Dosage de l’oxydation du substrat dans les cellules en culture : un dosage in vitro pour quantifier l’oxydation du substrat dans les cellules en mesurant les signaux radioactifs du CO₂ piégé

Dans les cellules métaboliquement actives, les substrats contenant du carbone sont oxydés par une série de réactions biochimiques pour générer de l’énergie et libérer du dioxyde de carbone comme sous-produit.

Pour déterminer le taux d’oxydation du substrat, commencez par une culture adhérente des cellules indifférenciées souhaitées. Complétez les cellules dans un milieu avec un substrat approprié contenant du carbone radioactif quatorze dans son épine dorsale, et incubez.

Les cellules consomment le substrat et l’oxydent pour libérer du dioxyde de carbone radiomarqué, qui se diffuse hors des cellules dans le milieu environnant.

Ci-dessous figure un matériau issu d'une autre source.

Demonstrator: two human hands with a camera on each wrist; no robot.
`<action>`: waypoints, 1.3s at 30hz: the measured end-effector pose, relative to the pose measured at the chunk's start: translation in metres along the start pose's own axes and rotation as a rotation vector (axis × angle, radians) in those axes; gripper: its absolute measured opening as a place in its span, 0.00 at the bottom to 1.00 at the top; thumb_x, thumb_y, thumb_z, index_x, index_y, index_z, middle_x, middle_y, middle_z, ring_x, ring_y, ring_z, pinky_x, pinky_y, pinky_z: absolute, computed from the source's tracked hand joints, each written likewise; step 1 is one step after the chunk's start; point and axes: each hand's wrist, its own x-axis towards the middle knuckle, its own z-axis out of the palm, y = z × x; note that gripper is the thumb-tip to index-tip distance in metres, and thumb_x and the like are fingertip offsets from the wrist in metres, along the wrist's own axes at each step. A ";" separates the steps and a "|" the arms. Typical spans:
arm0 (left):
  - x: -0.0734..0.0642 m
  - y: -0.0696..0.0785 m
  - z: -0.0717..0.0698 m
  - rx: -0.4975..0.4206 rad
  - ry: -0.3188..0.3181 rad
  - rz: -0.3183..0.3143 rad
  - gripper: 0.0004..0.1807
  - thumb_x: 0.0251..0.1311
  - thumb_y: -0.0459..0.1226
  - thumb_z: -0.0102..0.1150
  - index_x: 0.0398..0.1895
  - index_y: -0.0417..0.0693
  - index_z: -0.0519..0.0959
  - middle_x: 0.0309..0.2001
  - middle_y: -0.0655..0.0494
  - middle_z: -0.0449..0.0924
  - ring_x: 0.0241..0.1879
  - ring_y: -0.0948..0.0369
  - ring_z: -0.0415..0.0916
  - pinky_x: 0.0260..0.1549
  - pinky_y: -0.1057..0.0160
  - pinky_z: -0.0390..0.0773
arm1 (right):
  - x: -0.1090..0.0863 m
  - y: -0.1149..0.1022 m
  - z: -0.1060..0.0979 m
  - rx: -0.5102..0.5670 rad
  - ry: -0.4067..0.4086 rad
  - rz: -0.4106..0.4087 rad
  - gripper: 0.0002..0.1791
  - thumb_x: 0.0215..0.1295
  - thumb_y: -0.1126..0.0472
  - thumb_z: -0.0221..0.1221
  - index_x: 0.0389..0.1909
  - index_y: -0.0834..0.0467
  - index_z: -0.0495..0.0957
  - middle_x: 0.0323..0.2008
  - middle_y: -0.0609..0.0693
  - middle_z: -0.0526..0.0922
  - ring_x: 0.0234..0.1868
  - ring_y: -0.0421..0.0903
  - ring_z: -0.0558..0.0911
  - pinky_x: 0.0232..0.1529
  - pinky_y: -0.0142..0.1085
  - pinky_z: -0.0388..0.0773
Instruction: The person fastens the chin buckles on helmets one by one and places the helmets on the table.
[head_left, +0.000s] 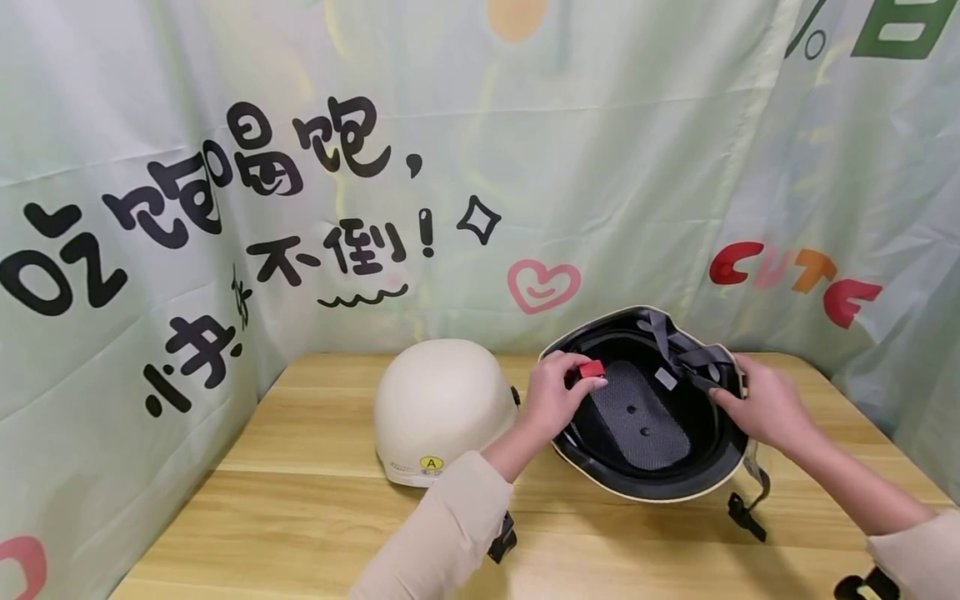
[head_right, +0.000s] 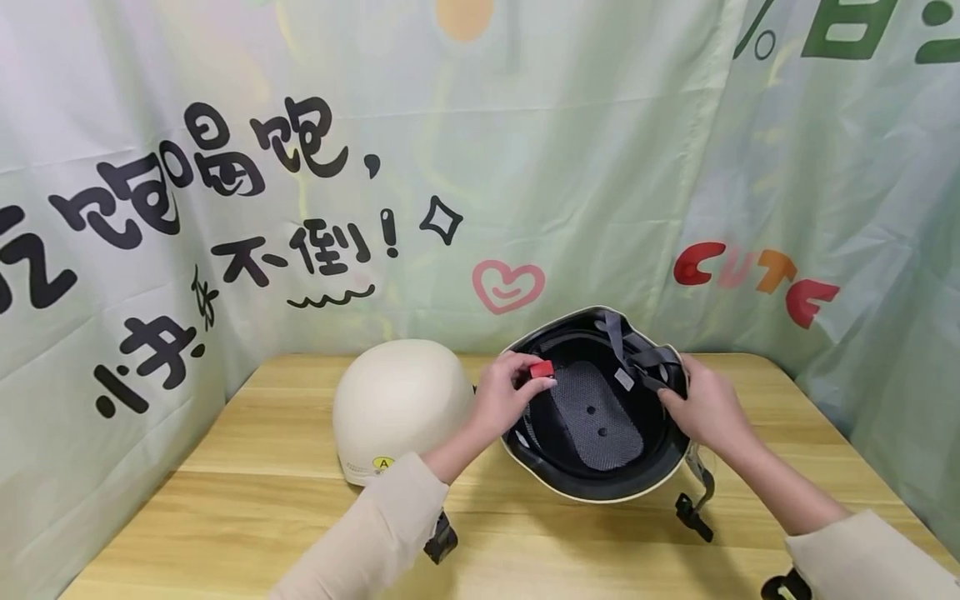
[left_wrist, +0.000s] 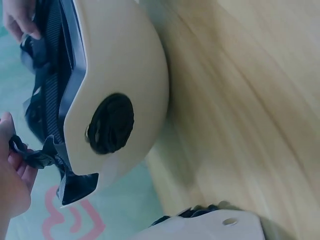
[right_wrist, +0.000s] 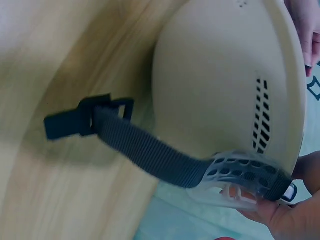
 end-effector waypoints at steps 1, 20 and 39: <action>0.001 0.001 -0.001 0.003 0.000 -0.001 0.15 0.49 0.41 0.67 0.38 0.43 0.83 0.34 0.51 0.81 0.35 0.59 0.76 0.36 0.72 0.74 | -0.001 0.001 0.001 0.007 0.003 0.011 0.22 0.55 0.65 0.60 0.46 0.77 0.68 0.29 0.71 0.76 0.29 0.62 0.76 0.25 0.44 0.70; 0.009 0.001 -0.012 0.091 -0.031 0.029 0.16 0.49 0.40 0.65 0.41 0.42 0.82 0.36 0.51 0.81 0.38 0.59 0.77 0.40 0.71 0.76 | -0.004 0.010 0.026 0.173 -0.078 0.249 0.27 0.61 0.60 0.54 0.53 0.77 0.64 0.32 0.70 0.79 0.32 0.56 0.76 0.27 0.35 0.69; 0.003 -0.009 -0.007 0.089 -0.024 0.058 0.15 0.49 0.36 0.66 0.41 0.39 0.82 0.37 0.49 0.80 0.38 0.58 0.78 0.42 0.69 0.77 | -0.007 0.005 0.032 0.211 -0.097 0.284 0.31 0.63 0.57 0.52 0.58 0.77 0.60 0.36 0.73 0.77 0.36 0.61 0.77 0.28 0.34 0.69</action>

Transférez ce milieu dans un ensemble de piégeage de gaz contenant de l’acide perchlorique pour éteindre la réaction. Ce tube contient un papier filtre imbibé d’hydroxyde de sodium installé à l’intérieur du capuchon du tube. Fermez le capuchon et incuberez.

Pendant l’incubation, le dioxyde de carbone, sous sa forme gazeuse, est libéré à l’intérieur du tube. L’hydroxyde de sodium absorbe le dioxyde de carbone radiomarqué, l’emprisonnant dans le papier filtre. Transférez ce papier filtre dans un flacon contenant un cocktail à scintillation et placez-le à l’intérieur du compteur à scintillation liquide.

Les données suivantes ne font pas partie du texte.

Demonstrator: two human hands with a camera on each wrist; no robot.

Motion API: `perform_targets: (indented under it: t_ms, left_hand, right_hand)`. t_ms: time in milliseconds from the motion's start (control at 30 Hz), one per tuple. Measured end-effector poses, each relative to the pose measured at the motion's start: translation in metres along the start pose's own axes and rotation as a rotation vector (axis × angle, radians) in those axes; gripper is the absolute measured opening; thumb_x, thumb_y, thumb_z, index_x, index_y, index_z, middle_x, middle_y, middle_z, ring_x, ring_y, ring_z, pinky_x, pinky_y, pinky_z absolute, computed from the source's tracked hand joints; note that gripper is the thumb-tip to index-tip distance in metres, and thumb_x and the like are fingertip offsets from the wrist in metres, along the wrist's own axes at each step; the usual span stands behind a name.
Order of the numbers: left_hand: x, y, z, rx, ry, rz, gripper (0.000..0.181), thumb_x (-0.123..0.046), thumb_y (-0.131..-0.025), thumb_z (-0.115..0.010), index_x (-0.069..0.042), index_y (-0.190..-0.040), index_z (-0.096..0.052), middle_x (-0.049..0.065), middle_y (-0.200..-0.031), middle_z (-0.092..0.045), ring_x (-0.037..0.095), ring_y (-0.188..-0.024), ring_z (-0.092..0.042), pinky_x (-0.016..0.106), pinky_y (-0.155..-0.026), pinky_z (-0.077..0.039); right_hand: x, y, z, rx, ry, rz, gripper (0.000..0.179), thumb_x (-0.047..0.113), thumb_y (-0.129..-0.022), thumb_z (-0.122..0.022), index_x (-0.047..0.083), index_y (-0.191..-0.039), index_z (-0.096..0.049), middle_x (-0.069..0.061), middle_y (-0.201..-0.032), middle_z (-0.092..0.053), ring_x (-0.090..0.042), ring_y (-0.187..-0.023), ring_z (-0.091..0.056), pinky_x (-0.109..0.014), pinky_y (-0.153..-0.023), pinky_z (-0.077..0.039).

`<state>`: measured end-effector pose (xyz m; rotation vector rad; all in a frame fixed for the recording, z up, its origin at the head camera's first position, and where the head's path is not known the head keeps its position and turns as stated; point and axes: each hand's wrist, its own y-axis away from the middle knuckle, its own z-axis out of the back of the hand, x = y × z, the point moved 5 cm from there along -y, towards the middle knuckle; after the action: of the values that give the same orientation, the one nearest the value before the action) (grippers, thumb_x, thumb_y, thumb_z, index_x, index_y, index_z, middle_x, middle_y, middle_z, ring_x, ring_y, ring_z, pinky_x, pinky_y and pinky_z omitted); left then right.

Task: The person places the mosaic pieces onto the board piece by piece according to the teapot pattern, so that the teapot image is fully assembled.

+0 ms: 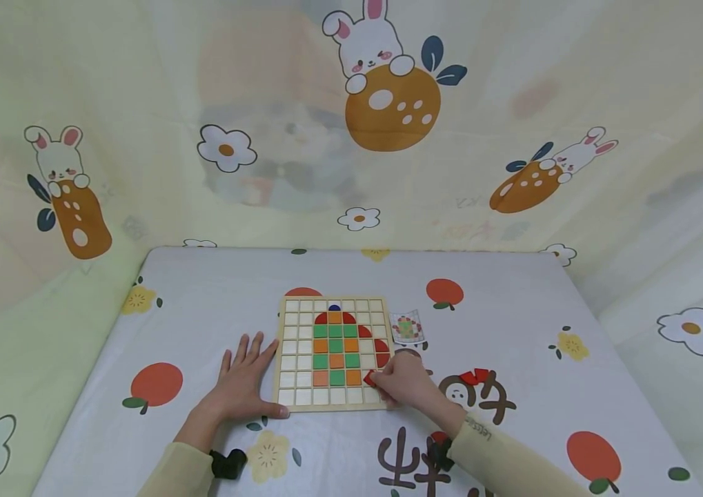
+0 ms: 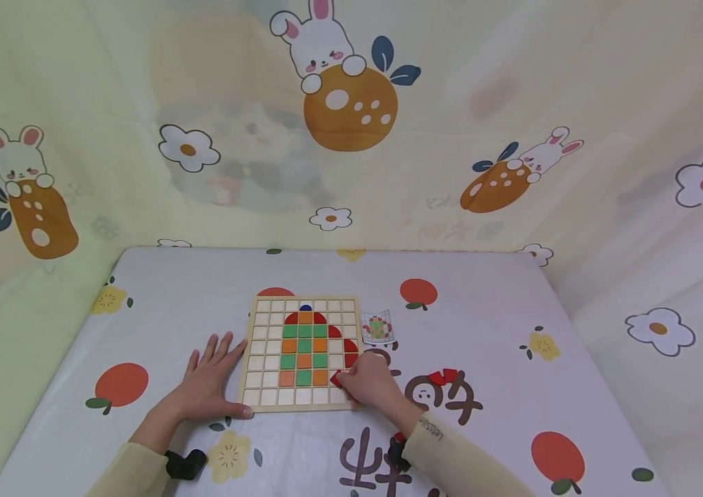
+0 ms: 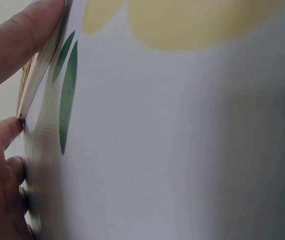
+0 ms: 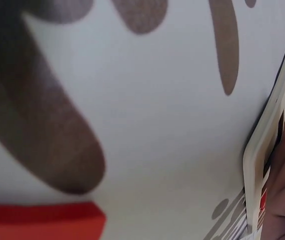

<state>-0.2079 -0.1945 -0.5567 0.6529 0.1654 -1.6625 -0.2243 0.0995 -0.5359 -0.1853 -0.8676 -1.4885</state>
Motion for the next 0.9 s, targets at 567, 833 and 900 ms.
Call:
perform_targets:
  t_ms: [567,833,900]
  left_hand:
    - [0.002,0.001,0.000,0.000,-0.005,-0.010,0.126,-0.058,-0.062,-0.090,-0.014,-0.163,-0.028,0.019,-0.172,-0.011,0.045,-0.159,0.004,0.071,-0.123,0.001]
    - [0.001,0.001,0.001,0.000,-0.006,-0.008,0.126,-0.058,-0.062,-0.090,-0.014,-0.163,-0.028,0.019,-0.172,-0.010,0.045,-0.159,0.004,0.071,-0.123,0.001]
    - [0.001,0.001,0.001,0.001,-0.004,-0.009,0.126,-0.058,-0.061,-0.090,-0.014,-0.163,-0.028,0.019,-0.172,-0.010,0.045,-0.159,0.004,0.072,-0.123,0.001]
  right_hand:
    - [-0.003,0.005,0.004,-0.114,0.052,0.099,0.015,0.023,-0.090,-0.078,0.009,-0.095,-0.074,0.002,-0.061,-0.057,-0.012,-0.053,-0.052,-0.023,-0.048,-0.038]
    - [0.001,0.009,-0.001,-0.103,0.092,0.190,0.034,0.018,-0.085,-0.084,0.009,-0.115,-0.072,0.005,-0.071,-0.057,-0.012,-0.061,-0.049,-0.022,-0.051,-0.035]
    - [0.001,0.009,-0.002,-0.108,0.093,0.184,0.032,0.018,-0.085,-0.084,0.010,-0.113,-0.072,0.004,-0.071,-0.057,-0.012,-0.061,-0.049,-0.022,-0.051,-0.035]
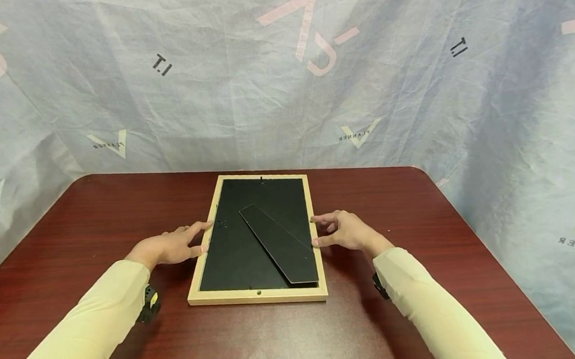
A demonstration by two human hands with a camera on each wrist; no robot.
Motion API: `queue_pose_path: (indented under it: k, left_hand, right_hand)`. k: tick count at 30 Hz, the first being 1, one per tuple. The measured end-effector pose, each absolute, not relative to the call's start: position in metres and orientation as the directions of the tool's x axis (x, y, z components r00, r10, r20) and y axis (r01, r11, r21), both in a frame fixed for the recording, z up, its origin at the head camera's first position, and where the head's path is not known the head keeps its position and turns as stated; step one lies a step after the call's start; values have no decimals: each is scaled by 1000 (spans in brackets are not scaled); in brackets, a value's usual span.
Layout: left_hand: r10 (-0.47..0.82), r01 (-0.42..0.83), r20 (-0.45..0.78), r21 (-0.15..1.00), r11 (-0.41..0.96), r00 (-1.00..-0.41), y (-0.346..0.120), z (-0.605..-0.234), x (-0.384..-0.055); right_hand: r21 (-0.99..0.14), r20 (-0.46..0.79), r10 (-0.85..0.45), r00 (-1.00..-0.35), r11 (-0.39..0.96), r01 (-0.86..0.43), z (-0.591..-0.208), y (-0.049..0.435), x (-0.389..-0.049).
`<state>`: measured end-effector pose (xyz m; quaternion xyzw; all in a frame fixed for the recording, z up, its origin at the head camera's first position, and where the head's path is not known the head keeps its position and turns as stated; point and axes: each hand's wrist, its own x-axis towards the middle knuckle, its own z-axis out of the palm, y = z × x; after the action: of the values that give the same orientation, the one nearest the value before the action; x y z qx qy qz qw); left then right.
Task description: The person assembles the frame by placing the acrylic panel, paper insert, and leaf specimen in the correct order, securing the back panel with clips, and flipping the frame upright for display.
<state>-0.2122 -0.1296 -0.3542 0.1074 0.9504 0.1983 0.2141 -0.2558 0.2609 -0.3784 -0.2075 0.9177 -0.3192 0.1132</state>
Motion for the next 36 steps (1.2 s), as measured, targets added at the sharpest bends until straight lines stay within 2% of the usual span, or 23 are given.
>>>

À l’intérieur du compteur, le carbone radiomarqué subit une désintégration radioactive, émettant des particules bêta de haute énergie. Ces particules sont absorbées par les composants du cocktail de scintillation et émettent des impulsions lumineuses, qui sont calculées par le compteur de scintillation.

La quantité de radioactivité détectée est corrélée au taux d’oxydation du substrat dans les cellules.

Lavez les cellules dans les puits supplémentaires, deux fois avec du DPBS. Dissocier les cellules avec 0,25 % de trypsine-EDTA. Remettez en suspension 20 microlitres de cellules digérées dans le DPBS avec 20 microlitres de solution de colorant d’orange d’acridine et d’iodure de propidium. Déterminez le nombre de cellules actives à l’aide d’un compteur de cellules automatisé et enregistrez le nombre.

Lavez les cellules dans les puits de dosage deux fois avec du DPBS. Ajoutez 500 microlitres de milieu chaud à chaque puits de test dans le capot de culture tissulaire désigné par RAM. Après avoir scellé la plaque avec du parafilm, incubez les cellules dans un incubateur désigné par RAM à 37 degrés Celsius pendant quatre heures.

Pendant l’incubation, coupez le papier filtre en morceaux circulaires légèrement plus grands que la surface à l’intérieur du capuchon du tube de microcentrifugation de 1,5 millilitre et insérez le papier bien ajusté dans le bouchon. Ajoutez 200 microlitres d’acide perchlorique 1 molaire dans chaque tube et 20 microlitres d’hydroxyde de sodium dans le papier filtre installé à l’intérieur du bouchon.

Après l’incubation des cellules, transférez 400 microlitres de milieu de culture de chaque puits dans les tubes préparés et fermez immédiatement les bouchons. Laissez les tubes dans un support à tubes à température ambiante pendant 1 heure.

Parallèlement, pendant l’incubation, installez un flacon à scintillation pour chaque tube et remplissez-le de 4 millilitres de liquide à scintillation. Transférez chaque morceau de papier filtre dans un flacon à scintillation et incubez à température ambiante pendant 30 minutes.

Effectuez des tests d’essuyage sur la hotte de culture tissulaire, le bain-marie, le réfrigérateur, l’incubateur, l’évier, le sol et toute autre zone de travail pour détecter une contamination potentielle par RAM. Mettez les lingettes en papier dans des flacons à scintillation contenant du liquide à scintillation.

Mesurez la radioactivité du carbone 14 dans les flacons à scintillation à l’aide d’un compteur à scintillation et enregistrez les résultats de lecture. Décontaminer l’environnement de travail conformément aux directives de radioprotection, si nécessaire.